In Shanghai, one bar owner is already innovating with a new business model. Daniel An just opened cocktail dispensary Ready To Drink (RTD for short) in the city’s Xintiandi neighborhood. Derek Brown, a Washington D.C., bar owner and drinks expert, describes the innovative setup as a mix between “Cinnabon and a cocktail bar,” serving up pre-packaged cocktails, like the Shanghai Mule and Coffee Negroni, and fruit juices on tap that guests can spike with a selection of spirits. Brown says it shows us the path going forward if American legislation will allow it. “Now that we’ve seen the light, how can we go back?” he says.
And there’s good reason to believe many drinkers may be less than eager to make a beeline for bars and restaurants. Dr. Michael Scherer, an assistant professor at the Chicago School of Professional Psychology, and a specialist in alcohol use and misuse, believes that the lasting societal effects of the coronavirus hinge on whether or not the virus is seasonal and if it returns in the fall, as many health professionals are speculating. “Come October, November, if it re-emerges, its impact on society and the hospitality industry will be more dramatic,” he says.

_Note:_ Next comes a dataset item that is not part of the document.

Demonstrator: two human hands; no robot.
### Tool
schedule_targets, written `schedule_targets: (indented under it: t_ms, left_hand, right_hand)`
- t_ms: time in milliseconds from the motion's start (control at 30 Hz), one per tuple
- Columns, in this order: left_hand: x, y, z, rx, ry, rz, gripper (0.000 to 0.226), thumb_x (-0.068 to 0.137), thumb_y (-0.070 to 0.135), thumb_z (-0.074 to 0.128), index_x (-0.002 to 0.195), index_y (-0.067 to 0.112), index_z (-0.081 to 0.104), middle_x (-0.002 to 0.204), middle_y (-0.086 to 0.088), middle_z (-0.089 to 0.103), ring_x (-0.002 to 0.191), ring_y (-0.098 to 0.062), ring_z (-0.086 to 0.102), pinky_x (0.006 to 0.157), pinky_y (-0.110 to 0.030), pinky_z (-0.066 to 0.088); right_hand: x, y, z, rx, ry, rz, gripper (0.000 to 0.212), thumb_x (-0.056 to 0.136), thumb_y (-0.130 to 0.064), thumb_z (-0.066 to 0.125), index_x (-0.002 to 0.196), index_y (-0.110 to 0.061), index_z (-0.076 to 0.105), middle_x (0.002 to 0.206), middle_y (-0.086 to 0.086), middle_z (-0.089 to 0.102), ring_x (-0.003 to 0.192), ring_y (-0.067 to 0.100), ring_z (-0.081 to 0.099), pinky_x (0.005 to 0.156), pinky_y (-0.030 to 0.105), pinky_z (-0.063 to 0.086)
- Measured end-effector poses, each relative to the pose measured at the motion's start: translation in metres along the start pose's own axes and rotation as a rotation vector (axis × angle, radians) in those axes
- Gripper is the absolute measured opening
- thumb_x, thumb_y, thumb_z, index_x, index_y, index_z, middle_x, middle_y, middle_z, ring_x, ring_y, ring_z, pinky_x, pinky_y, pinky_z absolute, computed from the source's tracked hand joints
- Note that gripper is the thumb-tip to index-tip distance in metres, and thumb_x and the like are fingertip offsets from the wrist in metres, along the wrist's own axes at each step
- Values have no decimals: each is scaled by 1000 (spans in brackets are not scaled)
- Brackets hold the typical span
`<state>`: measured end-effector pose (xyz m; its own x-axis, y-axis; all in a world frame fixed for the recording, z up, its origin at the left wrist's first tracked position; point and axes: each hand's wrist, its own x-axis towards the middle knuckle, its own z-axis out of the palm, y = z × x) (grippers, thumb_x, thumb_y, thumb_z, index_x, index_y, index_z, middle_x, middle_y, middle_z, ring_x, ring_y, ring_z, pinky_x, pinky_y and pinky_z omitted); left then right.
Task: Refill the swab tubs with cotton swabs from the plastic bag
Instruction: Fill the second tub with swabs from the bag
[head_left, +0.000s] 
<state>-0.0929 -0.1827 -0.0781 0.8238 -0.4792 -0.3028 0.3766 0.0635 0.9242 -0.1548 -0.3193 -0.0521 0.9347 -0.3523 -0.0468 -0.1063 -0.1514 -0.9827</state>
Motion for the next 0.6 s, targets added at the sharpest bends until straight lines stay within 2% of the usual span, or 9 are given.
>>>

Scherer explains his theory using the analogy of a faulty car: Imagine you drive a car and it breaks down, he explains. After taking it to be fixed, the mechanic tells you, “It’s perfectly safe now, you have nothing to worry about.” But then, when you take the car out, it breaks down again.
“Two things are going to happen from that,” Scherer says: “You’re going to have less trust in the people that tell you that your car is OK, and even when you do go back out — you will again, eventually — you’ll always have some concern that your car could break down again.”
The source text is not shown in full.